While recently watching the movie "The Reader," based on a novel about a former female Nazi concentration camp guard being tried in Germany in 1958 for war crimes, a question crossed my mind. In real life, how many of the outraged adults on the panel of judges or spectators at that trial would have in some way shared some complicity for what happened in their nation in the late 1930s and early 1940s by reason of knowing that something heinous was occurring and not objecting? The concentration camps didn't exist in a vacuum - they were spread throughout Germany, employed tens of thousands of Germans, and housed millions of prisoners, not to mention the stink in the air from the ovens burning bodies. Did they realize these atrocities were committed in the name of the German people (as are the occurrences of every war), and did they suspect how long the stigma of guilt would hang over them and their nation when it finally ended? And what if there had been no war crimes tribunals?
Now I'm not in any way comparing the level of abuse of detainees at Guantanamo Bay, Abu Ghraib, and other facilities around the world with the treatment of the Holocaust victims - the degrees of difference are too enormous to consider. The comparison I do make, and what deeply bothers and offends me, is that the American Government aka the Bush Administration did choose to sanction torture, and that that decision ultimately reflects on all Americans.
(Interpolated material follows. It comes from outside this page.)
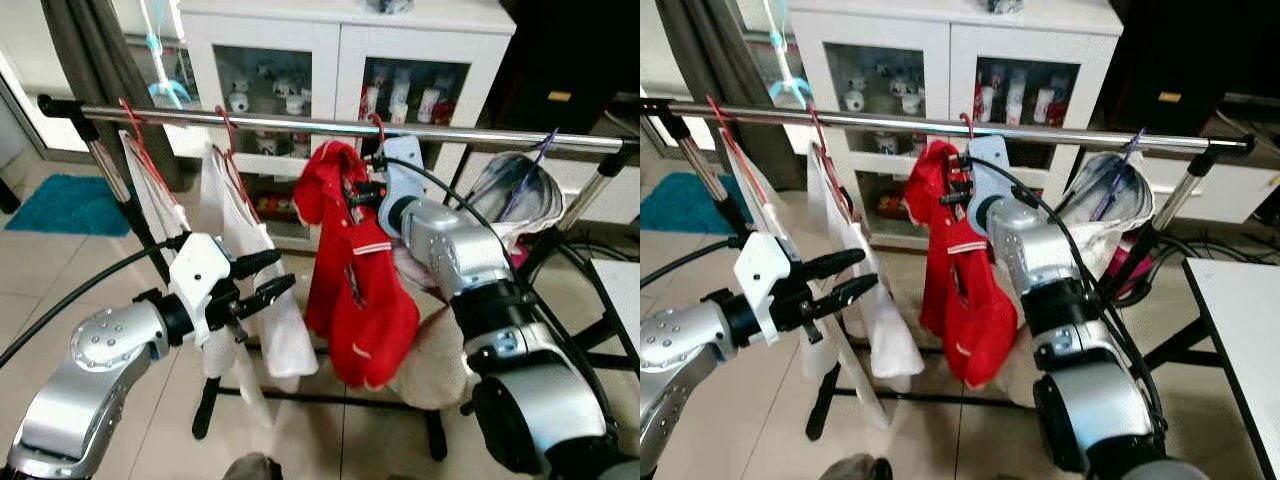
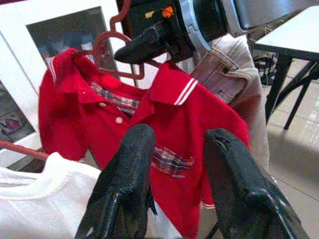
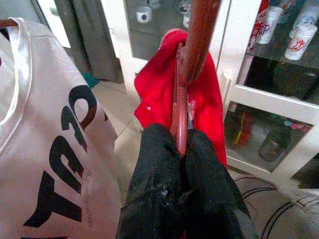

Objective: Hang hanger

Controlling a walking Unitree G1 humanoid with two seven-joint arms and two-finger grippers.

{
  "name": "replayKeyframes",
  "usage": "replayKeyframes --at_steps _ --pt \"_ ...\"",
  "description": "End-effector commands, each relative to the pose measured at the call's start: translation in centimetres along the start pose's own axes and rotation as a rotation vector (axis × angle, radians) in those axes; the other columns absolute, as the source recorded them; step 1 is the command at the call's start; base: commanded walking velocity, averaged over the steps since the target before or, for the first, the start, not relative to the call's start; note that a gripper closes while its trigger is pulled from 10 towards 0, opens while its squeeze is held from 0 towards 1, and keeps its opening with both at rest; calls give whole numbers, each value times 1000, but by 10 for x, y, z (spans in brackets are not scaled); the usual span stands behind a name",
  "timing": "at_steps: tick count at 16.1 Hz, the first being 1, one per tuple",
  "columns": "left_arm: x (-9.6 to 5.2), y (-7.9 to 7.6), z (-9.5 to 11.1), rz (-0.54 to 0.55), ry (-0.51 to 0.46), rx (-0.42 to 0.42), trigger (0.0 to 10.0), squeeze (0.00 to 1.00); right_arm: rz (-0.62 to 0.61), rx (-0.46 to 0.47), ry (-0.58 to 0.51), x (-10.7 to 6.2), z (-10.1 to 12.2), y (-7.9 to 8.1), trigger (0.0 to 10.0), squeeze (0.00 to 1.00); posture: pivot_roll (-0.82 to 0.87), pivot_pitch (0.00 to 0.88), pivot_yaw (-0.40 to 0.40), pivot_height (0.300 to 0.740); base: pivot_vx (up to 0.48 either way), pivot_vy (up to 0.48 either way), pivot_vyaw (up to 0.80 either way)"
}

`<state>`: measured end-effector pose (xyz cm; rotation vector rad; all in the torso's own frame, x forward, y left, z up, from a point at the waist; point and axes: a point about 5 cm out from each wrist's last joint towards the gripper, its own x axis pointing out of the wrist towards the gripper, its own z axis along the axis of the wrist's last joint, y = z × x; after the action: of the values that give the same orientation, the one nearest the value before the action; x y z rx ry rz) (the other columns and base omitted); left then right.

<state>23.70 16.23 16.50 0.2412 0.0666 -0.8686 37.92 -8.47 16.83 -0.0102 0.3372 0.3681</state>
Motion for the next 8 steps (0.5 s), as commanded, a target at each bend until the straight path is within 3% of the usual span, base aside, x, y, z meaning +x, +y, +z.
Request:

Thus, our Republic, albeit a very questionable one (Democracy is too funny to consider seriously), becomes responsible for such actions, and by default "we the people."
Will America, as did Germany, purge the guilt and attempt to reclaim its honor by punishing those grossly misusing governmental authority, or will it ignore their decisions, condone those actions, and effectively set a precedent for their reoccurrence in the future? Will those of us who stood against the Iraq War and torture be exonerated or actually end up sharing some complicity in this whole mess?